Please transcribe the listing in its entirety, character for character.

Data -
+++

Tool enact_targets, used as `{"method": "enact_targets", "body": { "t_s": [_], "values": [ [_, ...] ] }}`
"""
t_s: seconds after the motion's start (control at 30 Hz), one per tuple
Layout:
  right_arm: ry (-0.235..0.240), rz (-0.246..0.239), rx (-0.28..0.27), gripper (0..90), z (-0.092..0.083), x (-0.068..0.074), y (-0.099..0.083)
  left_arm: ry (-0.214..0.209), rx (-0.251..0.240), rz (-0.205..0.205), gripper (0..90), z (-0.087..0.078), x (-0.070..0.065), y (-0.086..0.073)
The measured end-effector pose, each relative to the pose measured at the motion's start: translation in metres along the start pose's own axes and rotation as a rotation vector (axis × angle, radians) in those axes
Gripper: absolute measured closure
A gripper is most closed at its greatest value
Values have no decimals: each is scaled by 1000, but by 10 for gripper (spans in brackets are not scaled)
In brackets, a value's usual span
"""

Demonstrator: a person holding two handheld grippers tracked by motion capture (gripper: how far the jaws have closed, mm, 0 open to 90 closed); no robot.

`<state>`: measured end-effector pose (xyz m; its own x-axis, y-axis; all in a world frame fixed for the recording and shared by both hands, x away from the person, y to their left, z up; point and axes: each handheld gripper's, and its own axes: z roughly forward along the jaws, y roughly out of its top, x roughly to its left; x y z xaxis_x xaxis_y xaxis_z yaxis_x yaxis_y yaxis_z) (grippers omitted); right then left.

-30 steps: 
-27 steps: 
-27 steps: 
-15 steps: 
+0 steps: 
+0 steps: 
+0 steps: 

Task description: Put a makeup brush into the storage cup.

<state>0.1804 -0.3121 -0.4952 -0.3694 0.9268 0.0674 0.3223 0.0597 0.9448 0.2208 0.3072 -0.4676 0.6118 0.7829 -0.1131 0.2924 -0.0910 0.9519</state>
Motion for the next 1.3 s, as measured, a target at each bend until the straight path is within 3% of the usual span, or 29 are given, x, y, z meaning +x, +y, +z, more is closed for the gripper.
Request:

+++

Solved problem -
Tool enact_targets, used as `{"method": "enact_targets", "body": { "t_s": [_], "values": [ [_, ...] ] }}`
"""
t_s: seconds after the motion's start (control at 30 Hz), one per tuple
Layout:
  right_arm: ry (-0.235..0.240), rz (-0.246..0.239), rx (-0.28..0.27), gripper (0..90), z (-0.092..0.083), x (-0.068..0.074), y (-0.099..0.083)
  left_arm: ry (-0.214..0.209), rx (-0.251..0.240), rz (-0.205..0.205), gripper (0..90), z (-0.087..0.078), x (-0.070..0.065), y (-0.086..0.073)
The measured end-effector pose, each relative to the pose measured at the motion's start: translation in metres along the start pose's own axes and rotation as a rotation vector (axis × angle, radians) in those axes
Gripper: absolute measured closure
A gripper is most closed at its greatest value
Values have no decimals: each is scaled by 1000, but by 10 for gripper (spans in brackets are not scaled)
In brackets, a value's usual span
"""

Demonstrator: a person holding two handheld grippers tracked by motion capture (gripper: how far the jaws have closed, mm, 0 open to 90 closed); no robot.

`<state>`: measured end-effector pose (xyz m; its own x-axis, y-axis; all in a world frame fixed for the recording and shared by both hands, x away from the person, y to their left, z up; point and axes: each handheld gripper's, and its own axes: z roughly forward along the jaws, y roughly out of its top, x roughly to its left; x y z xaxis_x xaxis_y xaxis_z yaxis_x yaxis_y yaxis_z) (grippers omitted); right then left.

-30 steps: 
-27 steps: 
-27 steps: 
-15 steps: 
+0 steps: 
+0 steps: 
+0 steps: 

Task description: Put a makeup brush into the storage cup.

<state>0.1804 -0.3121 -0.4952 -0.3694 0.9268 0.0674 0.3223 0.0597 0.9448 0.2208 0.3072 -0.4676 0.6118 0.7829 -0.1131 0.2924 -0.0910 0.9519</state>
Motion for the next 1.3 s, as measured, a target at each bend until the straight path is within 3% of the usual span, or 29 are given, x, y, z meaning +x, +y, +z, more is closed for the gripper.
Request:

The exercise output is complete.